6. Operational Considerations
- Keep claim schema stable across services.
- Keep route normalization aligned with routing conventions.
- Consider exact route matching when substring checks become risky.
- Add structured audit logs for denied access events.
- Add permission caching if database load grows.
Practical Example
Use the extension during service registration:
var builder = WebApplication.CreateBuilder(args);
builder.Services
.AddAuthentication(JwtBearerDefaults.AuthenticationScheme)
.AddJwtBearer();
builder.Services.AddRoutePermissionAuthorization(builder.Configuration);
var app = builder.Build();
app.UseAuthentication();
app.UseAuthorization();
app.MapControllers();
app.Run();
At this point, your controllers can focus on business logic while the authorization pipeline does its job without emotional support.
Common Mistakes
- Parsing role claims without validating token claim format.
- Hardcoding permission checks inside controllers.
- Letting public endpoints grow without centralized review.
- Ignoring route versioning impact on normalized permission keys.
- Treating authorization denials as exceptions instead of expected outcomes.
Quick Recap
- A custom requirement + handler centralizes RBAC decisions.

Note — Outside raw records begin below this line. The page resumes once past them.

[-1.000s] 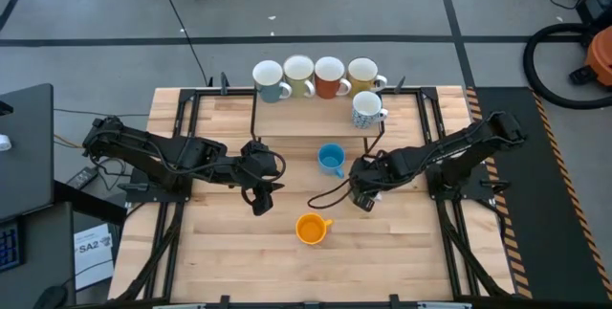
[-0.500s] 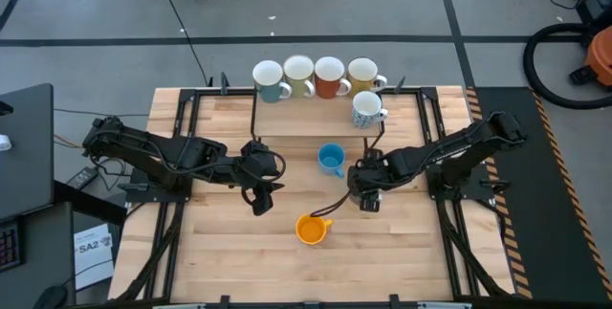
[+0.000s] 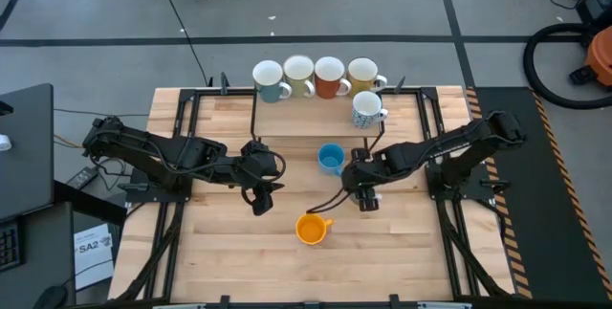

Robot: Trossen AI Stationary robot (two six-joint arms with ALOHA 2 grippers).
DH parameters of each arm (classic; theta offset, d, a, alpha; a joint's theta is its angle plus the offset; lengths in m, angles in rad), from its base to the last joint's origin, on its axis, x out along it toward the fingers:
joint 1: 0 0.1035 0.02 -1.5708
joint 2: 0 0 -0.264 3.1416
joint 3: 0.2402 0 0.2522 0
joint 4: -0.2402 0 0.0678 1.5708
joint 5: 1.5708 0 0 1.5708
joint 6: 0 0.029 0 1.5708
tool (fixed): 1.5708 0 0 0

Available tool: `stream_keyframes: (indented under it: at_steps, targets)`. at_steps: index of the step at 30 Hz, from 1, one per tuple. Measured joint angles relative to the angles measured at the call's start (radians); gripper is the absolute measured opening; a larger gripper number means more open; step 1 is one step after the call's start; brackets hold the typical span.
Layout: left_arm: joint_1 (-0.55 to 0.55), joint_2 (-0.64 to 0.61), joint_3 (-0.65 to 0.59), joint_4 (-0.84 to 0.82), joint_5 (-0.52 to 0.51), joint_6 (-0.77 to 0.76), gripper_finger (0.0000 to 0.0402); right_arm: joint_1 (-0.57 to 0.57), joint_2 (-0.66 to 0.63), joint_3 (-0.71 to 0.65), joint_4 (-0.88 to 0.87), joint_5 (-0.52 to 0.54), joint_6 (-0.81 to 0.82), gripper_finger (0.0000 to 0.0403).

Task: Place coffee mugs
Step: Put the yellow patterned mug on the shelf

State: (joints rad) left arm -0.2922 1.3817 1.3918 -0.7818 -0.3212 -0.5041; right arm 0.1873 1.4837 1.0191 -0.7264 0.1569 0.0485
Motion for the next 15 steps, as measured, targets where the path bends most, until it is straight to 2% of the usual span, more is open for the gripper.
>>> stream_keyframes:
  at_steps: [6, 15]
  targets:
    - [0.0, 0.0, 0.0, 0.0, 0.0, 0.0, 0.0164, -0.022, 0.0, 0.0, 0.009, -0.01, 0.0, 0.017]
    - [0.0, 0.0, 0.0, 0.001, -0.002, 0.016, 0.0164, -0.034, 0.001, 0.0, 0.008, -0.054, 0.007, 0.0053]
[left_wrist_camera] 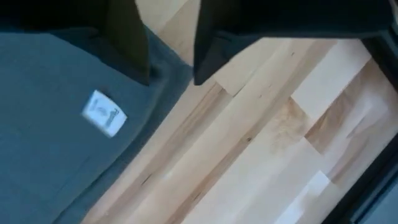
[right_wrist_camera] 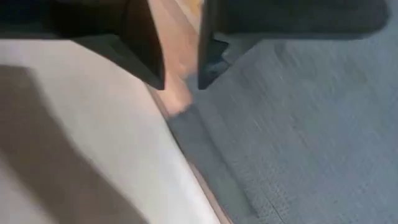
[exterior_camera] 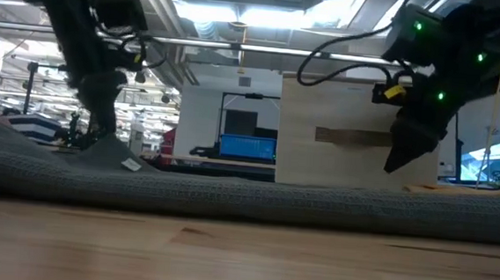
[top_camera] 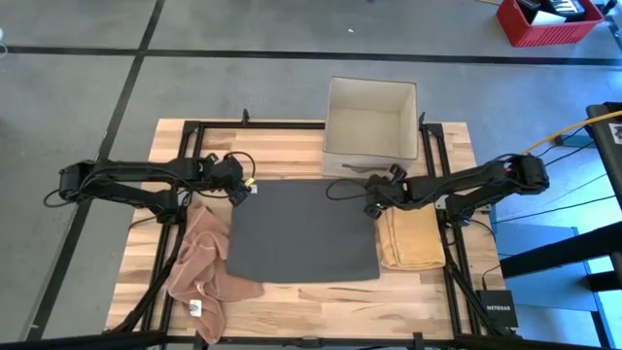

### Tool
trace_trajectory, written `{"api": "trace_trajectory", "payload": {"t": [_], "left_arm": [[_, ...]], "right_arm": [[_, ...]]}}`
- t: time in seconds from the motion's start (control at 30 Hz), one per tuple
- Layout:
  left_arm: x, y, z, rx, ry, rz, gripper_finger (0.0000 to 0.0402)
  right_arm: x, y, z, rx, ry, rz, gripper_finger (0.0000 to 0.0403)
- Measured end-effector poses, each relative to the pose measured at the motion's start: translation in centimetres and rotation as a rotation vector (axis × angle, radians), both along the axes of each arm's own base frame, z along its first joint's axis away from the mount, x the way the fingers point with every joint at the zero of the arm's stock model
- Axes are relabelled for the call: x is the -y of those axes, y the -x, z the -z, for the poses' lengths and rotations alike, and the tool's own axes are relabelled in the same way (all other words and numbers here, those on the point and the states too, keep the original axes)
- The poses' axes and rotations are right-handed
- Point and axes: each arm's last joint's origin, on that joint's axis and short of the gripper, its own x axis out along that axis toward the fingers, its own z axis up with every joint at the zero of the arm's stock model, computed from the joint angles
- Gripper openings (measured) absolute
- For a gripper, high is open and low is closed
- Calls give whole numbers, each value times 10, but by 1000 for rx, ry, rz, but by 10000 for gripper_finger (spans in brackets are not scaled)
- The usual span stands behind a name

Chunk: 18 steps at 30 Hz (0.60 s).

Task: Fold towel
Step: Fold the gray towel

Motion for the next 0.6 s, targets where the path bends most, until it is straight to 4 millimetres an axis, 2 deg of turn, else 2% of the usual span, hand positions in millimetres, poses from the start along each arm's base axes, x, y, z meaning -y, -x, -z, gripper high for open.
{"api": "trace_trajectory", "payload": {"t": [0.17,0.3,0.4,0.5,0.6], "left_arm": [[5,-9,-39,102,89,51,166],[25,-24,-55,271,221,219,174],[45,-35,-45,323,284,310,170],[66,-42,-24,298,337,344,163],[84,-46,1,234,392,337,158]], "right_arm": [[-3,-1,-32,-84,-95,-81,158],[-14,-8,-47,14,-260,-219,187],[-30,-18,-44,152,-295,-363,196],[-47,-25,-31,280,-310,-469,197],[-62,-25,-13,331,-333,-548,198]]}}
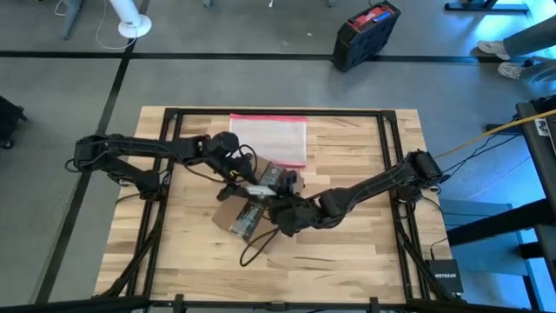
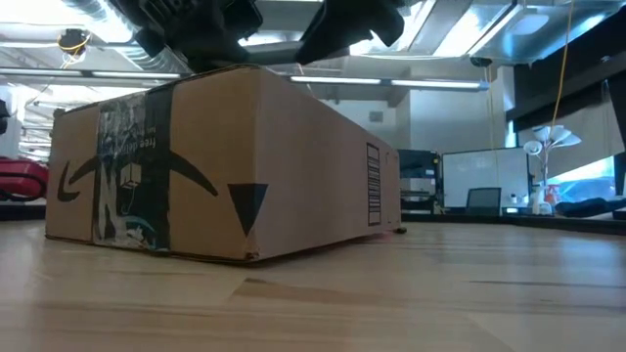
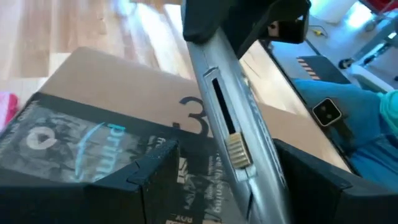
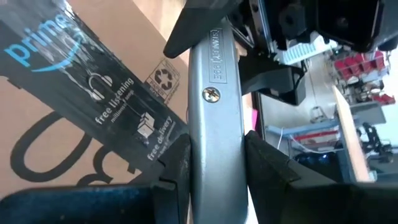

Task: Unpack boxes
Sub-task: Open the cardboard box using the gray cutter

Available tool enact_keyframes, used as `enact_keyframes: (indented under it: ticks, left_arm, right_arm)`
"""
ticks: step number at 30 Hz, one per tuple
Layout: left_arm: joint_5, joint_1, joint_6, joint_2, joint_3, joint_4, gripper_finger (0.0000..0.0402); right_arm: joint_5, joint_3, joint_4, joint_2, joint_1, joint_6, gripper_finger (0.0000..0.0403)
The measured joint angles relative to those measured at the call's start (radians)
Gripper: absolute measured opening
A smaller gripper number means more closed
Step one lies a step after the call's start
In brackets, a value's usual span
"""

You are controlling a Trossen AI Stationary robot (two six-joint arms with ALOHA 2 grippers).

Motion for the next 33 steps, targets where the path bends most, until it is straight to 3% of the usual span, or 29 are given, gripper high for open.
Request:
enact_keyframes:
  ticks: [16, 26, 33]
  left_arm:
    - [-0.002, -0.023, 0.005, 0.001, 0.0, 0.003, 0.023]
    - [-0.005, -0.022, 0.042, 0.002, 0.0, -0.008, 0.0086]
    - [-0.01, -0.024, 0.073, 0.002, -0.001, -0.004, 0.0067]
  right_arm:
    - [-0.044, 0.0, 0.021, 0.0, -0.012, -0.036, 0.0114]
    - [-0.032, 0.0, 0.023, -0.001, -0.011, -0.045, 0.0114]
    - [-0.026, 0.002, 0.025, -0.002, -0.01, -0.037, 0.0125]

- JWT claims provide identity context for permission checks.
- Database-backed permissions keep access rules dynamic.
- Default policy wiring enforces authorization consistently.
- Fail-closed behavior protects against missing or malformed inputs.
Next Steps
- Add exact route-pattern matching to reduce false positives.
- Add cached permission lookups with bounded TTL.
- Add structured audit events for authorization denials.
- Add integration tests for public route bypass and forbidden route access.